I presume you meant Mystara, here? (Glorantha being the setting for Chaosium's RuneQuest).

I'm curious about Peterson's book now and may read that next.

Thanks for the conversation!
All three of Peterson's books are excellent (though Playing at the World is massive and a bit of a slog due to the sheer depth and size; and he's refined his prose/writing style a bit since).

Cheers!
 

evildmguy

Explorer
I presume you meant Mystara, here? (Glorantha being the setting for Chaosium's RuneQuest).


All three of Peterson's books are excellent (though Playing at the World is massive and a bit of a slog due to the sheer depth and size; and he's refined his prose/writing style a bit since).

Cheers!
Oops, yes, Mystara. Thanks!

I was a bit surprised when I went looking that the paperbacks for Peterson's books are cheaper than Kindle, which is how I read Slaying the Dragon. The thing stopping me is that I wasn't paying attention to non DND stuff until '85, when my brother/DM graduated and I took over. Eventually. Then with the part time job, I did get d6 Star Wars, Shadowrun, Battletech, and more. Even then, I didn't read Dragon consistently until much later, so I knew nothing about TSR other than what products were at my local gaming store.

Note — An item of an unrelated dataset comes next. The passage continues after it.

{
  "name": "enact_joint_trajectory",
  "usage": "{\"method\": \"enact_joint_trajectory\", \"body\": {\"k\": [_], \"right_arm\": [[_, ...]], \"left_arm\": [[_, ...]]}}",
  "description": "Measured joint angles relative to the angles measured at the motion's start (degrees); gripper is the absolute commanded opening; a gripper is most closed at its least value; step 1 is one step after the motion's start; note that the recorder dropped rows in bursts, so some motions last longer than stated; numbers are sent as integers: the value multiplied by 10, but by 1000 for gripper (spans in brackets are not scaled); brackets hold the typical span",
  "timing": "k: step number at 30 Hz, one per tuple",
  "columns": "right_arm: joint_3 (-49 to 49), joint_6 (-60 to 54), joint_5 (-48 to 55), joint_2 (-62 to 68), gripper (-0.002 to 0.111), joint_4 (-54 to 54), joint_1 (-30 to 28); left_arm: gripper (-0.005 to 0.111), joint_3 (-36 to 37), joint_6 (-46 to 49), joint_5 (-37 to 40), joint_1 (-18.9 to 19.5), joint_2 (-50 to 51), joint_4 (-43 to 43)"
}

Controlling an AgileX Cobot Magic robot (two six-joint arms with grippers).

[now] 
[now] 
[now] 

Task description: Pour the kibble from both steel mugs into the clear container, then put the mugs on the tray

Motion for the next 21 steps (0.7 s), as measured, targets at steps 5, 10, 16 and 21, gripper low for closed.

I can relate to the '90s stuff because '95 is when I graduated college and had a job. I was buying TSR stuff already but now I really stepped it up! I also remember when Dragon didn't show up for several months and the products didn't show up. And of course, when Eric Noah started posting news about gaming!
 

Mannahnin

Scion of Murgen (He/Him)
Whereas I came in a bit later, in '85, but almost immediately started picking up Dragon magazine issues from my local mall book store and from gaming/hobby shops whenever I could get to one. So I was exposed to other games pretty early, albeit mostly through advertising and reviews. And flipping through copies in game and book stores whenever I could get to one. I also got some experience actually playing them at conventions here and there (including Shadowrun at LehighCon at Lehigh University when it first came out), but definitely the 90s is when I got more exposure.